= Beginning of Section =

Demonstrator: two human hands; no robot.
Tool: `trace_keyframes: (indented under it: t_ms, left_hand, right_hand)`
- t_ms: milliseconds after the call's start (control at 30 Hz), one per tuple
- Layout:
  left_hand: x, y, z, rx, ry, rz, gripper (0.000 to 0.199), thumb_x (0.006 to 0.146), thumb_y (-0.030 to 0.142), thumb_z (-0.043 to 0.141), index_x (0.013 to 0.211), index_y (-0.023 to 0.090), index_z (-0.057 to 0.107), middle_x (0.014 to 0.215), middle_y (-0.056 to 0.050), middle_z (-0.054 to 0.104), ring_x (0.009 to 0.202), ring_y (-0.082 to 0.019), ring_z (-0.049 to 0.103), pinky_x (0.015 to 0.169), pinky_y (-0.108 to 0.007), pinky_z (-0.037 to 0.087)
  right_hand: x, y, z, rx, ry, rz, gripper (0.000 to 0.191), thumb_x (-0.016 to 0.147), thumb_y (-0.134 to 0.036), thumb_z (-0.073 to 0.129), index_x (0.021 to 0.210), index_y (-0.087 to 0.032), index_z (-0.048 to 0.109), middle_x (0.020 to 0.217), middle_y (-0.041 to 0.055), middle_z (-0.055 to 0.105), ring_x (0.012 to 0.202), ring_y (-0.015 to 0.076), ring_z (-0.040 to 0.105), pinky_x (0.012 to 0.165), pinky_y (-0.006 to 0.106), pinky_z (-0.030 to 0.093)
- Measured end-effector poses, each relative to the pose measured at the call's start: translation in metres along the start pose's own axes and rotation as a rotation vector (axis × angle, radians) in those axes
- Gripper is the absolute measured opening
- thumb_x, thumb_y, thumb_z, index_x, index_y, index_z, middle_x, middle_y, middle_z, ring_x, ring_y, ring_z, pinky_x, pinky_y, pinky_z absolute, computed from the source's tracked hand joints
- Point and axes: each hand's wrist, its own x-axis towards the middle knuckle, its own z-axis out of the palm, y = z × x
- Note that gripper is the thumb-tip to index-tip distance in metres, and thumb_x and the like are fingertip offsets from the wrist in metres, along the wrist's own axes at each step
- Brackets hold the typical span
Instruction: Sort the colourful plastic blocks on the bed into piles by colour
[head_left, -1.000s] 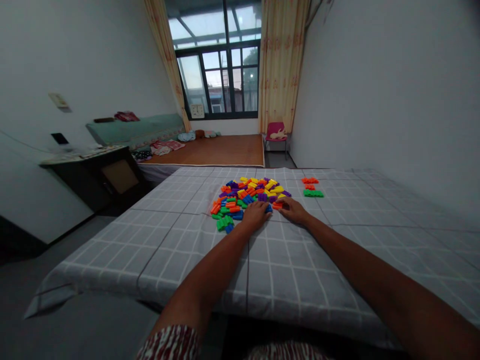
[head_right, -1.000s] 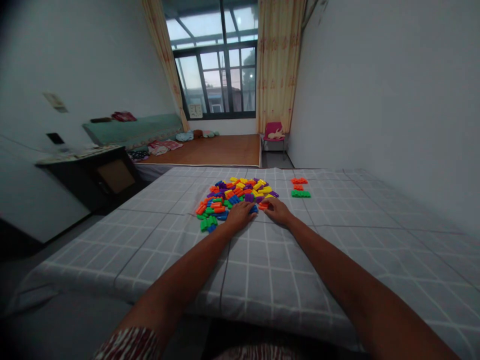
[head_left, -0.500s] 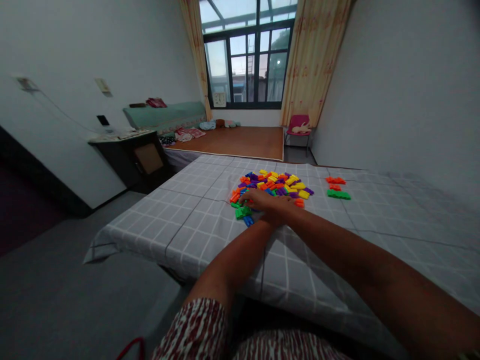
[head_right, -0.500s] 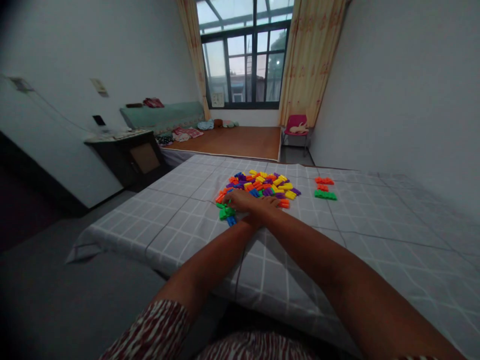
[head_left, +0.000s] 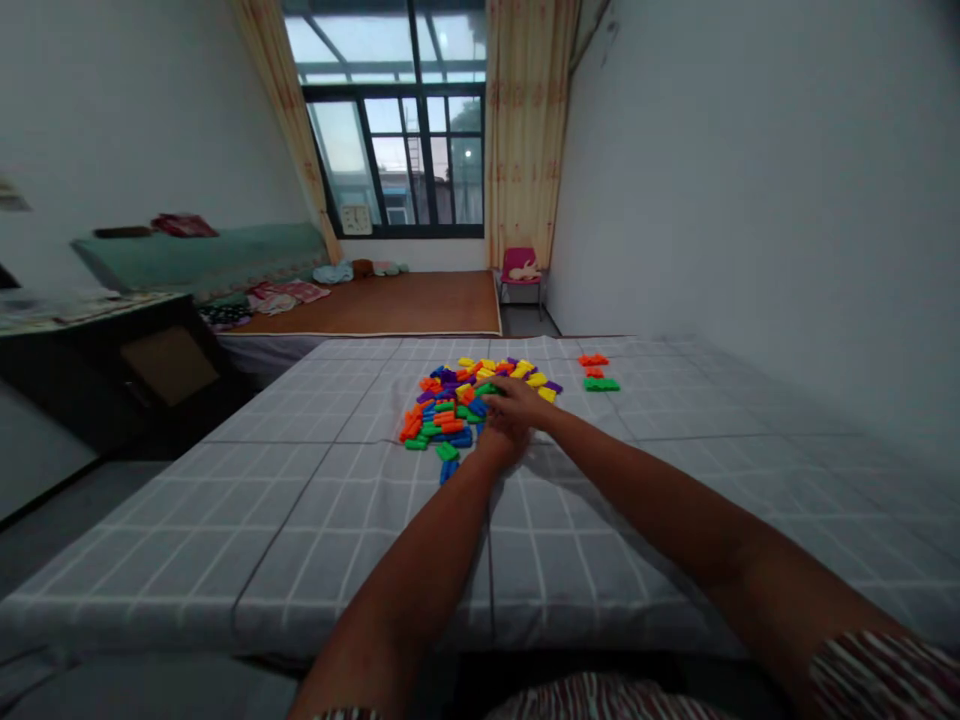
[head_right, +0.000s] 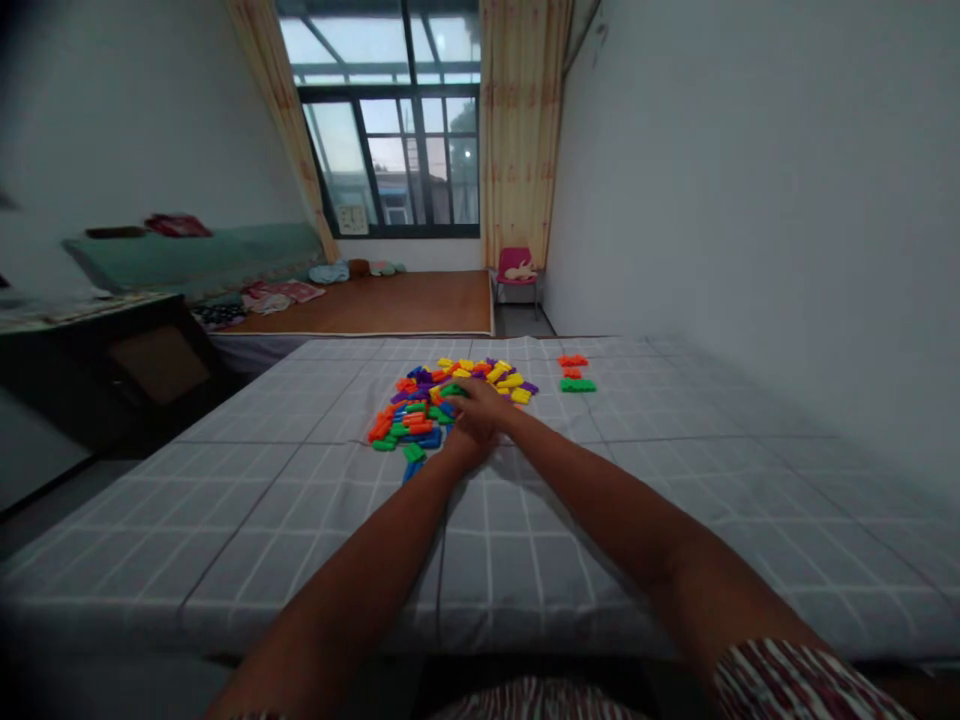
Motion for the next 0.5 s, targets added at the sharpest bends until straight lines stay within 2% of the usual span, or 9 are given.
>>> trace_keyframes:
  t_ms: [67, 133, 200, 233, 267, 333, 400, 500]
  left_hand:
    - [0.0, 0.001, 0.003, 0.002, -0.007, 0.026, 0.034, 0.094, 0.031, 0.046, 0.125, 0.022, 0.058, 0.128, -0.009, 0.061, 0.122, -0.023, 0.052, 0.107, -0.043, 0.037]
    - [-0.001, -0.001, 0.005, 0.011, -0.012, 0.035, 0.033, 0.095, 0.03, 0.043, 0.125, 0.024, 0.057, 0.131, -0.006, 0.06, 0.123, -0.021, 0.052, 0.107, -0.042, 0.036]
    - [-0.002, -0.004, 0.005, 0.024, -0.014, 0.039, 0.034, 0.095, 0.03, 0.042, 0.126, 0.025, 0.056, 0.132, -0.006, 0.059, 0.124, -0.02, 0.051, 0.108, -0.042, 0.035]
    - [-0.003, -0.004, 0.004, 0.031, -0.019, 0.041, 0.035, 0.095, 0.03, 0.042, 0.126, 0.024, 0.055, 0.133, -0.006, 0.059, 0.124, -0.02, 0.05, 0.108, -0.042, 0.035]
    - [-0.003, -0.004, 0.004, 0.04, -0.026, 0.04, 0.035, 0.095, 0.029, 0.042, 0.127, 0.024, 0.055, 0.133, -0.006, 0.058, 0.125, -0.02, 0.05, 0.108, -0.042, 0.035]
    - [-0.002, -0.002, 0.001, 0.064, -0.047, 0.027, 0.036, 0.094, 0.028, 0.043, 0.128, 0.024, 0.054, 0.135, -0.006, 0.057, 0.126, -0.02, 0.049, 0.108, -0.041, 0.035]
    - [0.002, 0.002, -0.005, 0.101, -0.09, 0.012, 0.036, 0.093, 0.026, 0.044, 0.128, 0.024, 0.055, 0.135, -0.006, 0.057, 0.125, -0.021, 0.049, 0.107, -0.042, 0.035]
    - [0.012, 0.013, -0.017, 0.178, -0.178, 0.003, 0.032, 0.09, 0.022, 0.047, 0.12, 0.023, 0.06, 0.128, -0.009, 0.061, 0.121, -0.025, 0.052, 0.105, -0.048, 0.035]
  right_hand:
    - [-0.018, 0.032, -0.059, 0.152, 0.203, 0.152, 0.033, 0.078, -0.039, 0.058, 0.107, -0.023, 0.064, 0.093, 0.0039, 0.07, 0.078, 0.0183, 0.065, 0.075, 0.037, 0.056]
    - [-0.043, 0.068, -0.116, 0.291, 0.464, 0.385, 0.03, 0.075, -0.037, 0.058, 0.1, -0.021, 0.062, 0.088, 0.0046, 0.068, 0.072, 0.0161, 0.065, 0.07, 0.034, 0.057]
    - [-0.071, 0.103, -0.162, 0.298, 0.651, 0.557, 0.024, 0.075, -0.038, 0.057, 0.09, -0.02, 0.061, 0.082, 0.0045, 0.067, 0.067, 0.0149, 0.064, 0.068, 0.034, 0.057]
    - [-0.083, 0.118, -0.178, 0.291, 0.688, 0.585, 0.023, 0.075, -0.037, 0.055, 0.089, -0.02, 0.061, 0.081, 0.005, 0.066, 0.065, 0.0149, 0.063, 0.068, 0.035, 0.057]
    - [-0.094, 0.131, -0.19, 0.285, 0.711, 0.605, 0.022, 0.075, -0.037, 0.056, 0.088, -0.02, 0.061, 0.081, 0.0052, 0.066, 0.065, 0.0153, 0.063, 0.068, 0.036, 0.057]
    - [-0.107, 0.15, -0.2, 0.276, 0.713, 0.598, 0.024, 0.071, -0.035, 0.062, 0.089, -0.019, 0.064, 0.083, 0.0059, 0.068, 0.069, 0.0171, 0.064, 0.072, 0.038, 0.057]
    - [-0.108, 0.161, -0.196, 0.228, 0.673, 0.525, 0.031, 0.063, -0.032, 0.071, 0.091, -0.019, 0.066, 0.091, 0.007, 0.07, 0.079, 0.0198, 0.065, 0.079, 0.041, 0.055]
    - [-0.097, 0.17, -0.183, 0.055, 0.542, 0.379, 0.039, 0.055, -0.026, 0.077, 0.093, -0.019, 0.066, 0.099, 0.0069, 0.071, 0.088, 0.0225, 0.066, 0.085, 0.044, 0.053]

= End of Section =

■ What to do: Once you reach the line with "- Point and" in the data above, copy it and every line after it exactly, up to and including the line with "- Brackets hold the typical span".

■ Problem solution:
- Point and axes: each hand's wrist, its own x-axis towards the middle knuckle, its own z-axis out of the palm, y = z × x
- Note that gripper is the thumb-tip to index-tip distance in metres, and thumb_x and the like are fingertip offsets from the wrist in metres, along the wrist's own axes at each step
- Brackets hold the typical span

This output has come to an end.